Over the past decade, there has been a growing interest in collecting, processing and analyzing data from genres of social media and computer-mediated communication (CMC): As part of large corpora which have been automatically crawled from the web, CMC data are often regarded as an unloved “bycatch” which is difficult to handle with NLP tools that have been optimized for processing edited text; on the other hand, the existence of CMC data in web corpora is relevant for all research and application contexts which require data sets that represent the full diversity of genres and linguistic variation on the web. For corpus-based variational linguistics, CMC corpora are an important resource for closing the “CMC gap” both in corpora of contemporary written language and in corpora of spoken language: Since CMC and social media make up an important part of contemporary everyday communication, investigations into language change and linguistic variation need to be able to include CMC and social media data into their empirical analyses. Nevertheless, the development of approaches and tools for processing the linguistic and structural peculiarities of CMC genres and for building CMC corpora is lacking behind the interest of dealing with these types of data in the field of language technology, corpus-based linguistics and web mining.

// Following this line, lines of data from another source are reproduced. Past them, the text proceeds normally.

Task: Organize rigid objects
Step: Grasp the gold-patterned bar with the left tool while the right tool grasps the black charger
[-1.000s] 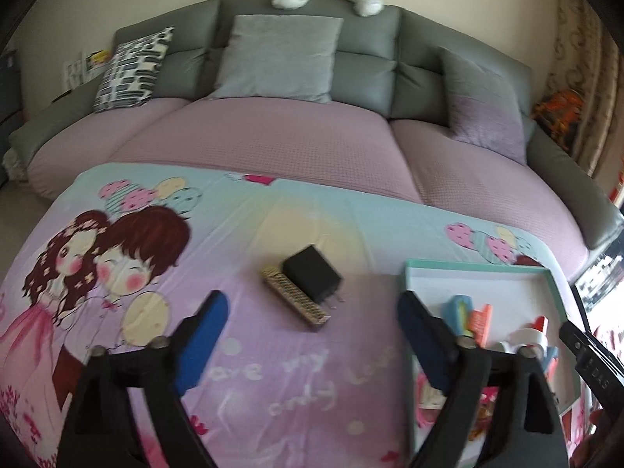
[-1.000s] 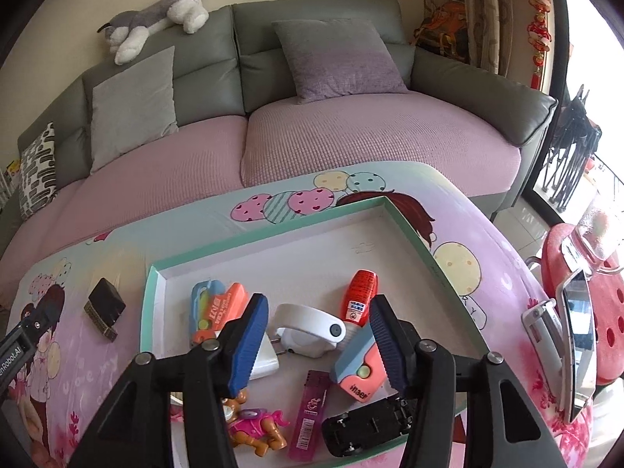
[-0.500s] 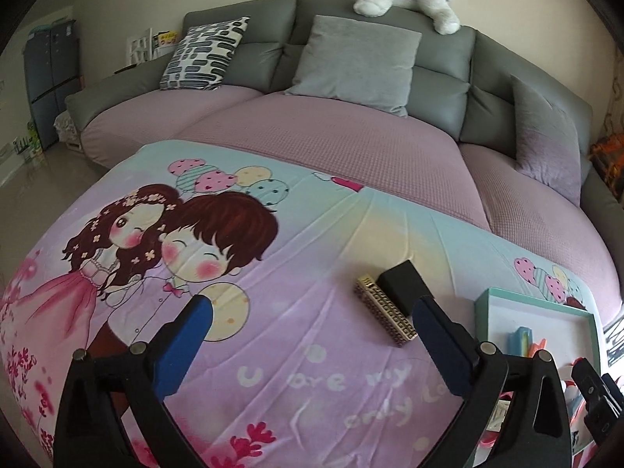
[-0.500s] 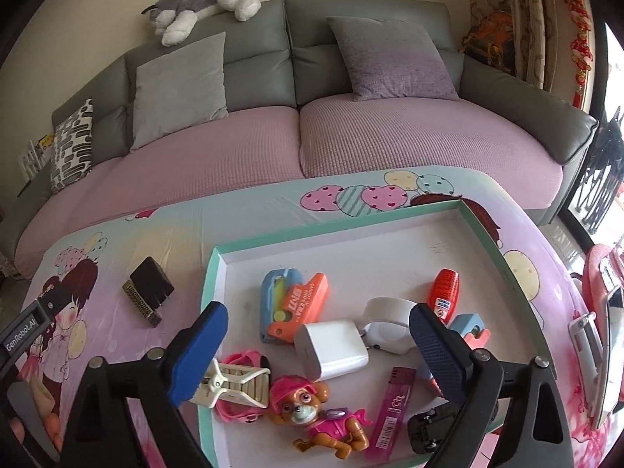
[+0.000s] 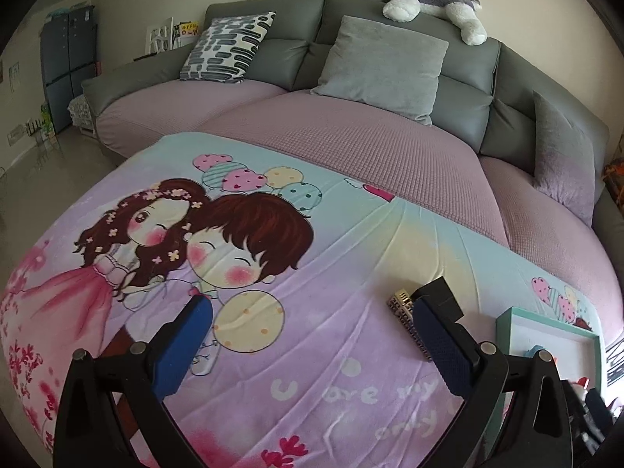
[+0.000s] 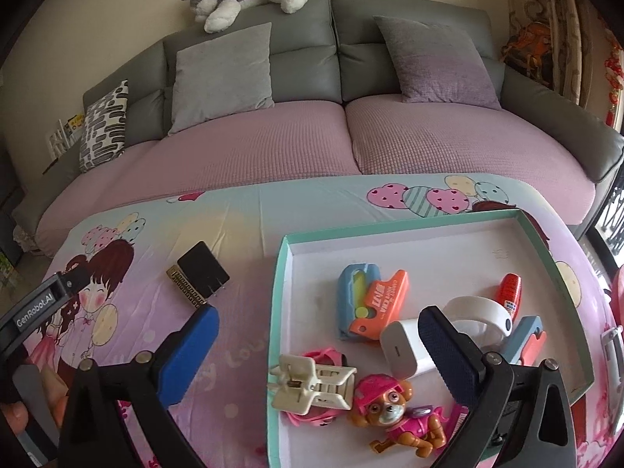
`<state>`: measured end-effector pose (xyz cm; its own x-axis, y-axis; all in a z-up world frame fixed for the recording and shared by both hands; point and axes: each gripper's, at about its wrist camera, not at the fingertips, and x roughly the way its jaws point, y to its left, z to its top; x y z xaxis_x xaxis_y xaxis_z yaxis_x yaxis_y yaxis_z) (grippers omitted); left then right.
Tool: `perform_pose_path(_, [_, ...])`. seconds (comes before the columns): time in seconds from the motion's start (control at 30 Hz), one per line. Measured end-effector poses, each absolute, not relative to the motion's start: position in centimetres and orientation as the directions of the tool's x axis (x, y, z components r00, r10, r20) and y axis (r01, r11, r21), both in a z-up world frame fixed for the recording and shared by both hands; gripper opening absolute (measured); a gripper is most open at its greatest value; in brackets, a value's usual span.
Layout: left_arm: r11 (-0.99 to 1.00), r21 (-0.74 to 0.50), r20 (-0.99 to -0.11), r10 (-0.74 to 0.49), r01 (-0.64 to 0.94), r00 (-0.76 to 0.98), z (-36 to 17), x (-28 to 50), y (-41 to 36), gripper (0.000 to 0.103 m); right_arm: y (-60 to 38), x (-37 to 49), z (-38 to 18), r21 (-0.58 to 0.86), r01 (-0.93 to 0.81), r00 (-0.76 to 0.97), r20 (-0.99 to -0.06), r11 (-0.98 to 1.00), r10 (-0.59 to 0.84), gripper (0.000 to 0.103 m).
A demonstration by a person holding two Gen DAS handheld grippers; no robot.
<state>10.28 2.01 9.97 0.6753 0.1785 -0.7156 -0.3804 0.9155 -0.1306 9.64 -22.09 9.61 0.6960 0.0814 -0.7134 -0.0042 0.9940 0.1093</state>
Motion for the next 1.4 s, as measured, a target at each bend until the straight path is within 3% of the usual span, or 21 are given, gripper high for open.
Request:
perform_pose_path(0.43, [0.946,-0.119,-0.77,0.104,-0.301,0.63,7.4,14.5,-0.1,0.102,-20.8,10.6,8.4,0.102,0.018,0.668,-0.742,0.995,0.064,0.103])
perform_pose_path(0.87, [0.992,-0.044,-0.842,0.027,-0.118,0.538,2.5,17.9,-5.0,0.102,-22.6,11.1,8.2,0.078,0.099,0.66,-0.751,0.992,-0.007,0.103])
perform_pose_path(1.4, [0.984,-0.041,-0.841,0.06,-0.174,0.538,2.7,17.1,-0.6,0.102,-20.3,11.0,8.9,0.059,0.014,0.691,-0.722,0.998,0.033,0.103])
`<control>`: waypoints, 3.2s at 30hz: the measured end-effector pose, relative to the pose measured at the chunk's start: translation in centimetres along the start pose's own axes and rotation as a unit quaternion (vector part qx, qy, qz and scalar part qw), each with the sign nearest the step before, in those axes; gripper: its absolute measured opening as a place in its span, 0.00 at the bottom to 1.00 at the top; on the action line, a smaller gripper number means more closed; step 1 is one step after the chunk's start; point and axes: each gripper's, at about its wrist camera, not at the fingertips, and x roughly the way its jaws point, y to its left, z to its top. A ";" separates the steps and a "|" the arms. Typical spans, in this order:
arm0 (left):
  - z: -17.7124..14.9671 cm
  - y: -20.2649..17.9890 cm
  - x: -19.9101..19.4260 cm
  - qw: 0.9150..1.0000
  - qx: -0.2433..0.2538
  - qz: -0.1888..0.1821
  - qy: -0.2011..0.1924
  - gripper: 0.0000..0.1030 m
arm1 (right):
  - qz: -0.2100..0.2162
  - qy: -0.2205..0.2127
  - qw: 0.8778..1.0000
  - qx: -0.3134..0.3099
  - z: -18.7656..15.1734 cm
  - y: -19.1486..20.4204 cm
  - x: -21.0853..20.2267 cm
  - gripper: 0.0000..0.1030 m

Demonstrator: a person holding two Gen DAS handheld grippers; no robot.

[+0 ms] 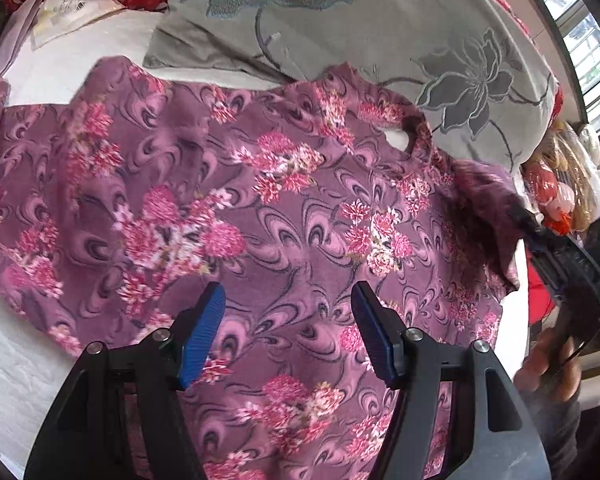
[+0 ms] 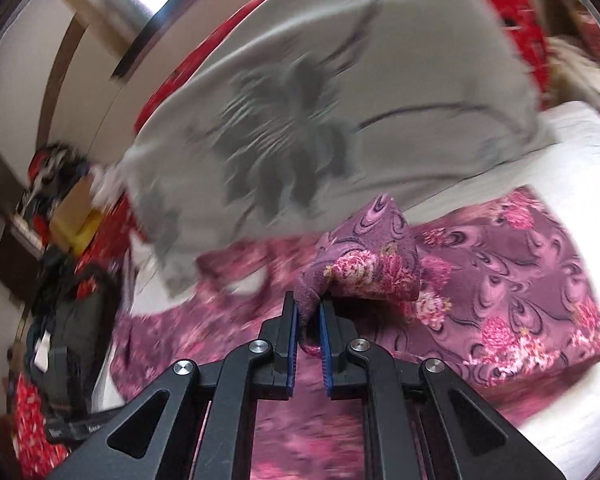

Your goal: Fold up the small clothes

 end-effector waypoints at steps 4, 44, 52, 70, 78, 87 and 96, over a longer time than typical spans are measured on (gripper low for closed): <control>-0.1 0.7 -1.1 1.000 0.004 -0.003 -0.007 0.63 | 0.026 0.028 0.999 -0.019 -2.0 3.6 2.4 0.09; -0.3 -2.6 -2.5 0.995 -0.058 -0.010 -0.081 0.05 | -0.046 -0.037 0.979 0.196 -6.1 -14.1 -9.5 0.37; -0.7 -0.4 -1.2 0.996 -0.084 -0.016 -0.040 0.05 | -0.001 0.031 0.977 0.210 -5.1 -14.1 -4.0 0.11; -0.8 -0.2 -2.1 0.996 -0.064 0.000 -0.060 0.18 | -0.046 -0.041 0.995 0.072 -4.9 -8.8 -6.3 0.26; -1.2 0.4 -0.9 0.999 -0.043 0.010 -0.023 0.19 | -0.073 -0.006 0.997 0.030 -6.9 -3.8 -2.4 0.33; 3.8 9.5 -9.6 0.987 -0.086 0.090 -0.101 0.56 | 0.069 0.086 0.992 -0.061 -10.1 9.3 6.2 0.33; 9.7 26.4 -11.3 0.953 -0.233 0.177 -0.075 0.59 | 0.073 0.039 0.989 -0.124 -13.3 11.1 7.5 0.36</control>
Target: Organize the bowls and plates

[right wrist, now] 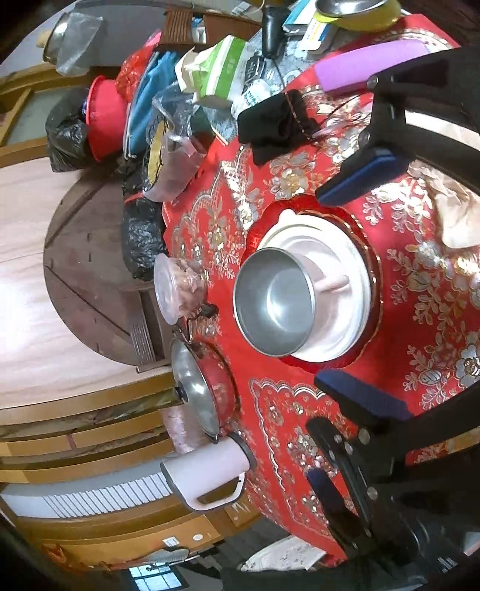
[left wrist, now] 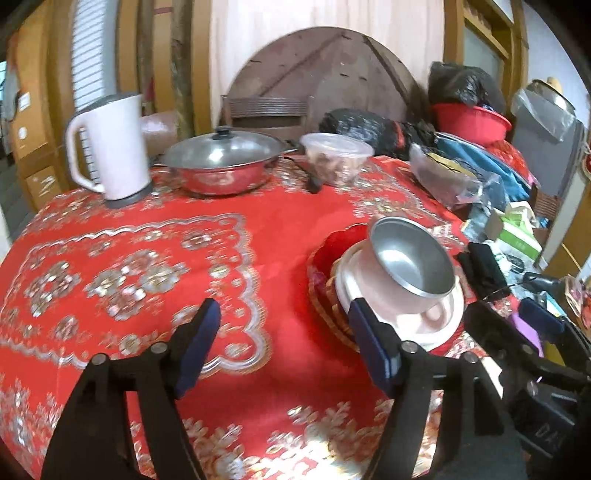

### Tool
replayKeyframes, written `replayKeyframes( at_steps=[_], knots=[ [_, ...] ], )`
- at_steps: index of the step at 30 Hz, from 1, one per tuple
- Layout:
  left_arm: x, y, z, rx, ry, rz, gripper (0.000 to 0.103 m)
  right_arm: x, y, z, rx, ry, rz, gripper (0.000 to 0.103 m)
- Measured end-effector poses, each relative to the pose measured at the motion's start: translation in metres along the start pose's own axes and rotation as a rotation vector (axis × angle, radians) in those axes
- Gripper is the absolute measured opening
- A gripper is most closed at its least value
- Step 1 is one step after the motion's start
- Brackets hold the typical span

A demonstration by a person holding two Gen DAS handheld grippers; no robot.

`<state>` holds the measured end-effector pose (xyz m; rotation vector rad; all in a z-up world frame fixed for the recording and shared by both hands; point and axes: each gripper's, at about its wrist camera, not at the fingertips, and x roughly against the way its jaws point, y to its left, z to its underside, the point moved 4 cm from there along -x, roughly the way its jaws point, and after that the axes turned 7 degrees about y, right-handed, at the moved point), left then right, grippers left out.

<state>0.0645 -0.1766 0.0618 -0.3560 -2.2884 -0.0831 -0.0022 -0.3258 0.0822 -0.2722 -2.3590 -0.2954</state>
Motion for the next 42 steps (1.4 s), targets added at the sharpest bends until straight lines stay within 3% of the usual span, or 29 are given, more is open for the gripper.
replayKeyframes(
  at_steps=[4, 8, 17, 42],
  knots=[
    [0.010, 0.009, 0.014, 0.021, -0.059, -0.010, 0.073, 0.004, 0.004, 0.014, -0.003, -0.055, 0.036, 0.102],
    [0.014, 0.012, 0.020, 0.030, -0.100, -0.040, 0.076, 0.004, 0.004, 0.021, -0.011, -0.062, 0.066, 0.103],
    [-0.001, 0.016, 0.029, 0.031, -0.079, -0.018, 0.076, 0.000, 0.007, 0.026, 0.007, -0.098, 0.123, 0.103],
    [-0.015, 0.028, 0.032, 0.043, -0.049, -0.065, 0.078, -0.019, 0.020, 0.026, 0.039, -0.091, 0.089, 0.103]
  ],
)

The goal of the NLP4CMC workshops which are organized by the GSCL special interest group “Social Media / Computer-Mediated Communication” is to provide a platform for the presentation of results and the discussion of ongoing work in adapting NLP tools for processing CMC data and in using NLP solutions for building and annotating social media corpora. The main focus of the workshops is on German data, but submissions on NLP approaches, annotation experiments and CMC corpus projects for data of other European languages are also welcome. The 1st NLP4CMC workshop was held in September 2014 at KONVENS at the University of Hildesheim. The 2nd NLP4CMC workshop was held in September 2015 at the international conference of the German Society forLanguage Technology and Computational Linguistics (GSCL) at the University of Duisburg-Essen. The papers from both workshops have been published online.

TOPICS OF INTEREST:

We encourage the submission of research papers on best practices in building, annotating and processing corpora and lexical semantic resources for the analysis of social media / computer-mediated communication (CMC) - including, but not restricted to the following topics:

Collection, representation, maintenance and computer-assisted/automatic analysis of CMC and social media resources
Normalization (spelling correction, …)
Automatic preprocessing (tokenization, POS tagging, lemmatization, parsing, word sense disambiguation)
Annotation of linguistic and structural features in social media / CMC data (annotation schemas, annotation experiments, metadata …)
Domain adaptation
Automatic methods in corpus-based CMC / social media analysis (sentiment analysis, summarization, topic detection, trend detection, …)
Big-data social media analysis

Besides individual papers the workshop program will include a round-table discussion with participants from the GSCL Shared Task on Automatic Linguistic Annotation of CMC / Social Media Corpora (EmpiriST2015) which will present and discuss results from the project and future perspectives for adapting NLP systems to CMC and social media data.

IMPORTANT DATES:

Submissions due: 30 June 2016
Notification (reviews due): 31 July 2016
Camera-ready papers (revised versions) due: 22 August 2016
Workshop: 22 September 2016

SUBMISSIONS:

Submissions should include the names and addresses of all authors and meet the following requirements:

Language: German or English
Length: 2-4 pages (incl. references)
Format: PDF
Style sheet: Please use the official KONVENS style sheet: https://www.linguistics.rub.de/konvens16/call/index.html#formatting-guidelines
Submissions will be accepted via EASYCHAIR: https://easychair.org/conferences/?conf=nlp4cmc2016

PROGRAM COMITEE:

Sabine Bartsch, TU Darmstadt
Stefanie Dipper, Ruhr University Bochum
Stefan Evert, University of Erlangen-Nürnberg
Iris Hendrickx, Radboud University Nijmegen
Verena Henrich, University of Tübingen
Axel Herold, Berlin-Brandenburg Academy of Sciences (BBAW), Berlin
Andrea Horbach, University of Saarbrücken
Tobias Horsmann, University of Duisburg-Essen
Anke Lüdeling, Humboldt University Berlin
Harald Lüngen, Institute for the German Language (IDS), Mannheim
Preslav Nakov, Qatar QCRI
Ines Rehbein, University of Potsdam
Roman Schneider, Institute for the German Language (IDS), Mannheim
Egon W. Stemle, Eurac Research, Bozen
Angelika Storrer, University of Mannheim
Simone Ueberwasser, University of Zürich
Kay-Michael Würzner, Berlin-Brandenburg Academy of Sciences (BBAW), Berlin

(more to be announced)

WOSKHOP ORGANIZERS:

Michael Beißwenger (University of Duisburg-Essen, German Linguistics)
Michael Wojatzki (University of Duisburg-Essen, Language Technology Lab)
Torsten Zesch (University of Duisburg-Essen, Language Technology Lab)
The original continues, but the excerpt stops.